• _What you should do_
Copy out each line of the listing below that contains the word "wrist".

• _Input data_
^^^^^^^^^^^^^^^^

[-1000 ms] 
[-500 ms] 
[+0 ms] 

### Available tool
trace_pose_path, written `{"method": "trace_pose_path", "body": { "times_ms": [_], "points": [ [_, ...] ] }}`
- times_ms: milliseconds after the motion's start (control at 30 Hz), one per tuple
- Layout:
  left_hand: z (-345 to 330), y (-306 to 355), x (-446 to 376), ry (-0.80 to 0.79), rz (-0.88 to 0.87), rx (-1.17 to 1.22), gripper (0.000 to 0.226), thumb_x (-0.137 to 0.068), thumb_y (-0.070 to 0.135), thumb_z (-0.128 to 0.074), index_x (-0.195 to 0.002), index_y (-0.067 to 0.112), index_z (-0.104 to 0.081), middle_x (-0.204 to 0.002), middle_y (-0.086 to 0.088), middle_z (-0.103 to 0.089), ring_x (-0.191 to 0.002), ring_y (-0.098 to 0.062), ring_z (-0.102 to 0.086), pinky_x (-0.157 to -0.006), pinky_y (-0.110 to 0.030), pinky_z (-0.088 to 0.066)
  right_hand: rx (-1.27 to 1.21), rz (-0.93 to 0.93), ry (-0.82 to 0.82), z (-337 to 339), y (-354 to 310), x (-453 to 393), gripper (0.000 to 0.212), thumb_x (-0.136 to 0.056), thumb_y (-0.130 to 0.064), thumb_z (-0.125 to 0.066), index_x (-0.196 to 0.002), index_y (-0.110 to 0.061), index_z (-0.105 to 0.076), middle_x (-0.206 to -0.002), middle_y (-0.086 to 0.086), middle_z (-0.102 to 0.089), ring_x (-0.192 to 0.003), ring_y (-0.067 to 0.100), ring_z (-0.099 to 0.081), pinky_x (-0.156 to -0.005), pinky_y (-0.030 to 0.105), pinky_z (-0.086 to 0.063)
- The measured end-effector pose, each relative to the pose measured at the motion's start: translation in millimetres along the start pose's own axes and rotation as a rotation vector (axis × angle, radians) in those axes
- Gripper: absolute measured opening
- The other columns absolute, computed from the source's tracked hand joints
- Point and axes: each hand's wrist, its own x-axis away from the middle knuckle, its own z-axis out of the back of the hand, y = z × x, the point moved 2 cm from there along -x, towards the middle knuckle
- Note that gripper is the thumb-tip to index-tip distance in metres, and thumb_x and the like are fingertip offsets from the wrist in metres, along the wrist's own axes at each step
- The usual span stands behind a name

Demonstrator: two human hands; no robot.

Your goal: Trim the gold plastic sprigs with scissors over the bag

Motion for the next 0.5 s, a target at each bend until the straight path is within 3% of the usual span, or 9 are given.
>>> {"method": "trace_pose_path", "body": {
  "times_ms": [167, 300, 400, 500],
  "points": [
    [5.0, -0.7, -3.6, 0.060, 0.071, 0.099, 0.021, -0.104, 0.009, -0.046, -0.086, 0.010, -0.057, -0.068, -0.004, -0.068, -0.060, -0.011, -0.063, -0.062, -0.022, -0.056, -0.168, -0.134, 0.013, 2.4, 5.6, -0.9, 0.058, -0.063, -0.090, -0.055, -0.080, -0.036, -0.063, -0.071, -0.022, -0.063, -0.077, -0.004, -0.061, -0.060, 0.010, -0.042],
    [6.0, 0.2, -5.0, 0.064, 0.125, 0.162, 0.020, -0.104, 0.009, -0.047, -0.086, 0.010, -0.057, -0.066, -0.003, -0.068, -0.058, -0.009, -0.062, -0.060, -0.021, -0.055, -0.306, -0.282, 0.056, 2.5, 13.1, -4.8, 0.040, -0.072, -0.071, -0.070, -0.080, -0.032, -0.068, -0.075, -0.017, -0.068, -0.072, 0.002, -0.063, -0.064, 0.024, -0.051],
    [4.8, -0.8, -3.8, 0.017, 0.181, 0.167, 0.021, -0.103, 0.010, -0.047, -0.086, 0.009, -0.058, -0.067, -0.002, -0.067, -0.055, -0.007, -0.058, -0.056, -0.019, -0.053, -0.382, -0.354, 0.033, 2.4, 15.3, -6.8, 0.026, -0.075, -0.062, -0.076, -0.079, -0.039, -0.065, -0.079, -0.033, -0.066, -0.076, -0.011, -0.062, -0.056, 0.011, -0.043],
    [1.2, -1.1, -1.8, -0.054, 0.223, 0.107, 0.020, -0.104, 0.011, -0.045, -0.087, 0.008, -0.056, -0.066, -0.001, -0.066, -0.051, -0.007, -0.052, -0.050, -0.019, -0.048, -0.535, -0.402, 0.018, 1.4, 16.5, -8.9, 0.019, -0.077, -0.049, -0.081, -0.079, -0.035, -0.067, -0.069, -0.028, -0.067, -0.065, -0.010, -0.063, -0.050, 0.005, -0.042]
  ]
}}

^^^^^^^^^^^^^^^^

• _Finished exercise_
- Point and axes: each hand's wrist, its own x-axis away from the middle knuckle, its own z-axis out of the back of the hand, y = z × x, the point moved 2 cm from there along -x, towards the middle knuckle
- Note that gripper is the thumb-tip to index-tip distance in metres, and thumb_x and the like are fingertip offsets from the wrist in metres, along the wrist's own axes at each step

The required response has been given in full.